By Andrew Harwood
Who doesn’t love a good mystery? From detective novels like “Sherlock Holmes,” animated shows for kids like “Scooby-Doo,” to the master of suspense himself, Alfred Hitchcock, mystery is one of the most beloved genres in the world.
In cinema, mystery films revolve around a protagonist and their journey to the solution. Suspense is the key ingredient when it comes to mystery films. The tense build-up, trailing shadows, eerie soundtrack and mysterious camera angles all play a part to keep the audience on edge.
Some great examples of mystery films are “The Usual Suspects,” “Vertigo,” “Rear Window,” “Gosford Park” and, our film of the week, “The Third Man.”
Written by Graham Greene and directed by Hollywood icon Carol Reed, “The Third Man” tells the story of American western writer, Holly Martins, played by Joseph Cotton, who comes to post-World War II Vienna, Austria after receiving a job offer from his good friend Harry Lime, played by Orson Welles.
Once he arrives in Vienna, Martins learns from some suspicious acquaintances that his friend has died. From here, Martins becomes engrossed in seeking the truth around what he pins as a suspicious death. It isn’t long until Martins hits the nail on the head and everything around him comes crumbling down.

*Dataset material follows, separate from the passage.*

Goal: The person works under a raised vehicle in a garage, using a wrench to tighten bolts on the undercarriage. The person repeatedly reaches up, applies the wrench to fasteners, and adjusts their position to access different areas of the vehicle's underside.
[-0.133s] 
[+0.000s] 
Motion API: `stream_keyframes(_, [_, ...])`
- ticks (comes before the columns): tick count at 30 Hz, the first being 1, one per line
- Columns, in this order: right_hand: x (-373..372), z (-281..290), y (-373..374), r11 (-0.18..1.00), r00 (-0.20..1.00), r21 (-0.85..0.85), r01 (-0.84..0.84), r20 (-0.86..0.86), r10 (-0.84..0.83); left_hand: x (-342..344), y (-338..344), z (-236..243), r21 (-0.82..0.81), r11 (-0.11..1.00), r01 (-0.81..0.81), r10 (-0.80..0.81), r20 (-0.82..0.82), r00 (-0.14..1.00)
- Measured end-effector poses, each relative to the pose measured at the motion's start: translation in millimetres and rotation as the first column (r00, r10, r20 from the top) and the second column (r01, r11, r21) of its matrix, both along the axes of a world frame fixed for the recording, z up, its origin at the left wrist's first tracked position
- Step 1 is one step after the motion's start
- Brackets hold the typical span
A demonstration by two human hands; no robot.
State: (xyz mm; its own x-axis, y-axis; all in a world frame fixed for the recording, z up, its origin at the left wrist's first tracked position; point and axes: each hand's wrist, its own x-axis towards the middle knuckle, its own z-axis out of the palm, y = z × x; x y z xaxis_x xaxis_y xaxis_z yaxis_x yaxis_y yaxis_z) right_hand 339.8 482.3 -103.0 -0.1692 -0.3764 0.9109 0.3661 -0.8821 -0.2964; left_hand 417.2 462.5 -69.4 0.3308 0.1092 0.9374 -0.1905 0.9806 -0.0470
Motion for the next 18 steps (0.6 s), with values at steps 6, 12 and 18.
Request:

Shot in black and white, “The Third Man” holds tightly to the element of suspense. Featuring harsh lighting, meticulous camerawork, a chilling score from Anton Karas and remarkable locations, “The Third Man” delivers when it comes to sitting on the edge.
With a devilish performance from Orson Welles, a deeply original script and an array of twist and turns, “The Third Man” is no ordinary mystery. Groundbreaking, indulgent, dazzling, “The Third Man,” released in 1949, was incredibly ahead of its time.